Print the whole listing, keeping every line exactly as given.

→ **GIVEN INFORMATION**
=====
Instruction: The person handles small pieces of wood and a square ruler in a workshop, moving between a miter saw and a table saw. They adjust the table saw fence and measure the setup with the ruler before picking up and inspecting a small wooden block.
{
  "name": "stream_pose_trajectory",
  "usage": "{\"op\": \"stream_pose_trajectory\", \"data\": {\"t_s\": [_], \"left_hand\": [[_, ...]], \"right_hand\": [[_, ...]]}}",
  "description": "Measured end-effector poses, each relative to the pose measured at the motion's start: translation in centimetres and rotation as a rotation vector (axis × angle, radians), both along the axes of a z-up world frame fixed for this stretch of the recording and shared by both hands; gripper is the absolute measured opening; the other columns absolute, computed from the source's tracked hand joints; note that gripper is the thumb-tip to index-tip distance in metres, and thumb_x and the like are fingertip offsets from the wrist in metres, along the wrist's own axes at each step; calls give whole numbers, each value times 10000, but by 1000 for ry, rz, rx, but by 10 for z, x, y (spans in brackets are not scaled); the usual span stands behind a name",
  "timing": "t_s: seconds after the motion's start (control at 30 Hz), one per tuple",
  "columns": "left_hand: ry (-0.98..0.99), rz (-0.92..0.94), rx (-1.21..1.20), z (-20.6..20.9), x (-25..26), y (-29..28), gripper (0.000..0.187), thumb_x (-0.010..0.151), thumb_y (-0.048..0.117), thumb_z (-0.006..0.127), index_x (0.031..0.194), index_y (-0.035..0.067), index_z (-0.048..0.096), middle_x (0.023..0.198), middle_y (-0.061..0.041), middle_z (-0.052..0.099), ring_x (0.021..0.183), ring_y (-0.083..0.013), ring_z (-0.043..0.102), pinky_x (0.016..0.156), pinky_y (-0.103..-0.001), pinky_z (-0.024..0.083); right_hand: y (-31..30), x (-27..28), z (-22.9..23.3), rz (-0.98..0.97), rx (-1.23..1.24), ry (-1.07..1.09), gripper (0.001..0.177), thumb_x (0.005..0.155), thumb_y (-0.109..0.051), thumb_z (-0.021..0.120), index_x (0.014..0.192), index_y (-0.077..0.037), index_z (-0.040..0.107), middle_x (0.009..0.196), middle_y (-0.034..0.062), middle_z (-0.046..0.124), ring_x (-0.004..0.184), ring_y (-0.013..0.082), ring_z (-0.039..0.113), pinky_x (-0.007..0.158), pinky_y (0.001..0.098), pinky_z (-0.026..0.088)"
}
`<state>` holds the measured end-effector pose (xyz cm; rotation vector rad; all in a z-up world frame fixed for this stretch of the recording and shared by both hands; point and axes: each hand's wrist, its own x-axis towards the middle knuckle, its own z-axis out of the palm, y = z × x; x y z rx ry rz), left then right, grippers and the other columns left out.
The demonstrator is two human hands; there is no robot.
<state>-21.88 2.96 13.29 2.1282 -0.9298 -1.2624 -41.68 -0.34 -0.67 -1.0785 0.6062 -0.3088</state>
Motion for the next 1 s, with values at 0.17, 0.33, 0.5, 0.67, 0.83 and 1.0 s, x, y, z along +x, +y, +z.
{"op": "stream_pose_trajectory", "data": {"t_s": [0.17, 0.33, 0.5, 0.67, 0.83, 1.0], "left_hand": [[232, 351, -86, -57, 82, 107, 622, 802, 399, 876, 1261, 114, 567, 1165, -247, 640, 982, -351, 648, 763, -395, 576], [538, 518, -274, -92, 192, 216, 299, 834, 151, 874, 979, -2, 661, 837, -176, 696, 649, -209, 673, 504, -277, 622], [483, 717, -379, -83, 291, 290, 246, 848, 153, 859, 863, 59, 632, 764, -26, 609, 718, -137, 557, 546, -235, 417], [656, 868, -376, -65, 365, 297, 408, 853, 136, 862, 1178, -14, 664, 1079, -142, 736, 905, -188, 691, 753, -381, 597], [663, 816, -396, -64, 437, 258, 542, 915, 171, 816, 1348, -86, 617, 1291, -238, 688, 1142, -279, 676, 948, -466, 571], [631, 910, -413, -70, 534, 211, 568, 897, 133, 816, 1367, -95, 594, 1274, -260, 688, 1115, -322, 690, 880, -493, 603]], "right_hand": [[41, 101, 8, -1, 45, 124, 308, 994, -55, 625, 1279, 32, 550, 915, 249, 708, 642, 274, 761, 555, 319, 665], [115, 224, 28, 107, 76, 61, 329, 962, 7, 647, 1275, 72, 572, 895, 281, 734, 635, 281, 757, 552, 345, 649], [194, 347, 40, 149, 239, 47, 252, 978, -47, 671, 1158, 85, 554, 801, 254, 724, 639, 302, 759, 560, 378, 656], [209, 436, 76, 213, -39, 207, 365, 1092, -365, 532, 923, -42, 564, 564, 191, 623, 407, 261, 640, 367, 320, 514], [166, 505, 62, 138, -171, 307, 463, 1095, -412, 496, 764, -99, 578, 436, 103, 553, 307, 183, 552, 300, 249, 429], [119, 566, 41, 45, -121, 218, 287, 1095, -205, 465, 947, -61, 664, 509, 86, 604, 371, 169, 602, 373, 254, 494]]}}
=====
→ **EXERCISE SOLUTION**
Instruction: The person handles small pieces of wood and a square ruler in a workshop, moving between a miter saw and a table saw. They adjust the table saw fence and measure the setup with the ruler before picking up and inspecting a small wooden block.
{
  "name": "stream_pose_trajectory",
  "usage": "{\"op\": \"stream_pose_trajectory\", \"data\": {\"t_s\": [_], \"left_hand\": [[_, ...]], \"right_hand\": [[_, ...]]}}",
  "description": "Measured end-effector poses, each relative to the pose measured at the motion's start: translation in centimetres and rotation as a rotation vector (axis × angle, radians), both along the axes of a z-up world frame fixed for this stretch of the recording and shared by both hands; gripper is the absolute measured opening; the other columns absolute, computed from the source's tracked hand joints; note that gripper is the thumb-tip to index-tip distance in metres, and thumb_x and the like are fingertip offsets from the wrist in metres, along the wrist's own axes at each step; calls give whole numbers, each value times 10000, but by 1000 for ry, rz, rx, but by 10 for z, x, y (spans in brackets are not scaled); the usual span stands behind a name",
  "timing": "t_s: seconds after the motion's start (control at 30 Hz), one per tuple",
  "columns": "left_hand: ry (-0.98..0.99), rz (-0.92..0.94), rx (-1.21..1.20), z (-20.6..20.9), x (-25..26), y (-29..28), gripper (0.000..0.187), thumb_x (-0.010..0.151), thumb_y (-0.048..0.117), thumb_z (-0.006..0.127), index_x (0.031..0.194), index_y (-0.035..0.067), index_z (-0.048..0.096), middle_x (0.023..0.198), middle_y (-0.061..0.041), middle_z (-0.052..0.099), ring_x (0.021..0.183), ring_y (-0.083..0.013), ring_z (-0.043..0.102), pinky_x (0.016..0.156), pinky_y (-0.103..-0.001), pinky_z (-0.024..0.083); right_hand: y (-31..30), x (-27..28), z (-22.9..23.3), rz (-0.98..0.97), rx (-1.23..1.24), ry (-1.07..1.09), gripper (0.001..0.177), thumb_x (0.005..0.155), thumb_y (-0.109..0.051), thumb_z (-0.021..0.120), index_x (0.014..0.192), index_y (-0.077..0.037), index_z (-0.040..0.107), middle_x (0.009..0.196), middle_y (-0.034..0.062), middle_z (-0.046..0.124), ring_x (-0.004..0.184), ring_y (-0.013..0.082), ring_z (-0.039..0.113), pinky_x (-0.007..0.158), pinky_y (0.001..0.098), pinky_z (-0.026..0.088)"
}
`<state>` holds the measured end-effector pose (xyz cm; rotation vector rad; all in a z-up world frame fixed for this stretch of the recording and shared by both hands; point and axes: each hand's wrist, its own x-axis towards the middle knuckle, its own z-axis out of the palm, y = z × x; x y z rx ry rz), left then right, grippers and the other columns left out.
The demonstrator is two human hands; there is no robot.
<state>-21.88 2.96 13.29 2.1282 -0.9298 -1.2624 -41.68 -0.34 -0.67 -1.0785 0.6062 -0.3088</state>
Motion for the next 1 s, with values at 0.17, 0.33, 0.5, 0.67, 0.83 and 1.0 s, x, y, z along +x, +y, +z.
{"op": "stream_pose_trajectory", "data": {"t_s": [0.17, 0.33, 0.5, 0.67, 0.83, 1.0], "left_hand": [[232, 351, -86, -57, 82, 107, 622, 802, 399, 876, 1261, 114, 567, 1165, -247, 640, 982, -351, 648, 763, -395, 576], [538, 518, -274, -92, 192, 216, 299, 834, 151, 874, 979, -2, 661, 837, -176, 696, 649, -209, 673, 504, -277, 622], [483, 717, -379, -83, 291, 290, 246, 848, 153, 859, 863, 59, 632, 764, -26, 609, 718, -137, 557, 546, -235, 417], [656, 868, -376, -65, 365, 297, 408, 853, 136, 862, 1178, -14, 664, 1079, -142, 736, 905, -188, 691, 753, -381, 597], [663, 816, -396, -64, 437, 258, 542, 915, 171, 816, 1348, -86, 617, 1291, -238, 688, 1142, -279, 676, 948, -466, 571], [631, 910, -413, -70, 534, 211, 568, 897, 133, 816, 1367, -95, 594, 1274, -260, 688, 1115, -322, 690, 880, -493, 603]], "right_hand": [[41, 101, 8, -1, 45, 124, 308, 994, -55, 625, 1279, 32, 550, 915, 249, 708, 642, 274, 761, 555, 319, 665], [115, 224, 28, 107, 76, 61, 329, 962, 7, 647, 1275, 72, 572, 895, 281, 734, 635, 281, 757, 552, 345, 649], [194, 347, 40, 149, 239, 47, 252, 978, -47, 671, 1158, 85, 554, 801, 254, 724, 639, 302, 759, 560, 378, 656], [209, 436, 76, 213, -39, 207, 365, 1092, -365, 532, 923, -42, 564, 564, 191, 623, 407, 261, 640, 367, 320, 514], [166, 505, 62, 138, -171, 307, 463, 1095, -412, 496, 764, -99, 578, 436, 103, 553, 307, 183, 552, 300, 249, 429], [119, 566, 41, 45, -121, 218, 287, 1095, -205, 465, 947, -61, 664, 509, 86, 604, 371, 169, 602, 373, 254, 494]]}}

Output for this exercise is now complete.